Этот глухой, затерявшийся среди лесов уголок будет жить в его памяти гулом дождя, паром мокрой одежды, мягкими ударами топора, запахами пруда и ракиты, тоненьким медоточивым голосом, окликавшим его по имени, когда все вокруг умолкало. То был голос Ангеле, все допытывавшейся, кого он любит, словно такое признание ничего не значит для ребенка; странно, но он никогда не сказал ей, что ее-то он точно не любит. Какие слепцы эти взрослые! Какие глупые! Ангеле разговаривала с ним, как с недоумком, хотя он все время отталкивал ее от себя и обиженно, морща лоб, кусал губы. Господи, как она его расхваливала: и ласковый-то он, и умный!.. Как мог защищался он от этой нежности. Было в ней что-то стародавнее, никому не нужное, заплесневелое. Должно быть, все домочадцы это чувствовали, всех угнетала и стесняла эта слащавость, навязанная Ангеле. Двоюродные братья откликались на все ласковые слова, с какими обращалась к ним сестра, они угождали ей непреднамеренно и что-то скрывали. Чуткий слух Юзукаса частенько улавливал в мужских голосах сладенькие нотки Ангелиного голоса, и ему становилось противно. Владыкой в доме был ее голос — здесь царил неписаный закон, завещанный всей родне умирающим отцом, которого уважали и в деревне, и в семье: дети должны быть внимательны друг к другу, помнить, что они братья и сестры, одинаково любить отца и мать и не уподобляться кукушатам.
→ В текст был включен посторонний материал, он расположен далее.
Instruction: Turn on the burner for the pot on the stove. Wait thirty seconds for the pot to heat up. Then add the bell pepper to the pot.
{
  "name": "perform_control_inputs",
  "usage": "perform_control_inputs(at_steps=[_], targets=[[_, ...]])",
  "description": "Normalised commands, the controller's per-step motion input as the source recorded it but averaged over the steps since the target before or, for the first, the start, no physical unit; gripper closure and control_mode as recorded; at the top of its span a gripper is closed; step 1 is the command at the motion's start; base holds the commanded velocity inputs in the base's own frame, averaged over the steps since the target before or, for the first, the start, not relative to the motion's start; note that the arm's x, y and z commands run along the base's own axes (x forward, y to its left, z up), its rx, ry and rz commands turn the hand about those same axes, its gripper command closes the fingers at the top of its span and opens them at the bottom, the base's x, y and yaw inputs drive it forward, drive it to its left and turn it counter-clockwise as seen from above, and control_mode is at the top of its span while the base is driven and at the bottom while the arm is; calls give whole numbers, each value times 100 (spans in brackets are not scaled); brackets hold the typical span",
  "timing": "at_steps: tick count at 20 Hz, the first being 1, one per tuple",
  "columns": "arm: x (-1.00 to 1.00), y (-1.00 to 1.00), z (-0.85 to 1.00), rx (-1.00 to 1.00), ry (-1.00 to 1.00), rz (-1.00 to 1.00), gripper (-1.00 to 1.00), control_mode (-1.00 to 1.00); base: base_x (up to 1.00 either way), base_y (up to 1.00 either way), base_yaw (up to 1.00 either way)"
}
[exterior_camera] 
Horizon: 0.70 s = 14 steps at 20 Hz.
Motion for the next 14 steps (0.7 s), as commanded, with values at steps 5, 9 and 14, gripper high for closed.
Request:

Завет отца здесь соблюдали свято. Когда двоюродные братья и сестры собирались в родной избе, они снова превращались в детей, и на них с фотографии на стене глядел их родитель, строгий, немолодой, с волевым подбородком и густыми волосами, сделавший все, чтобы под этой крышей долго не угасал согревающий всех огонек. Ангеле этим злоупотребляла — вот чего не предвидел покойный. Не предвидел, что над всем будет довлеть мораль старой девы.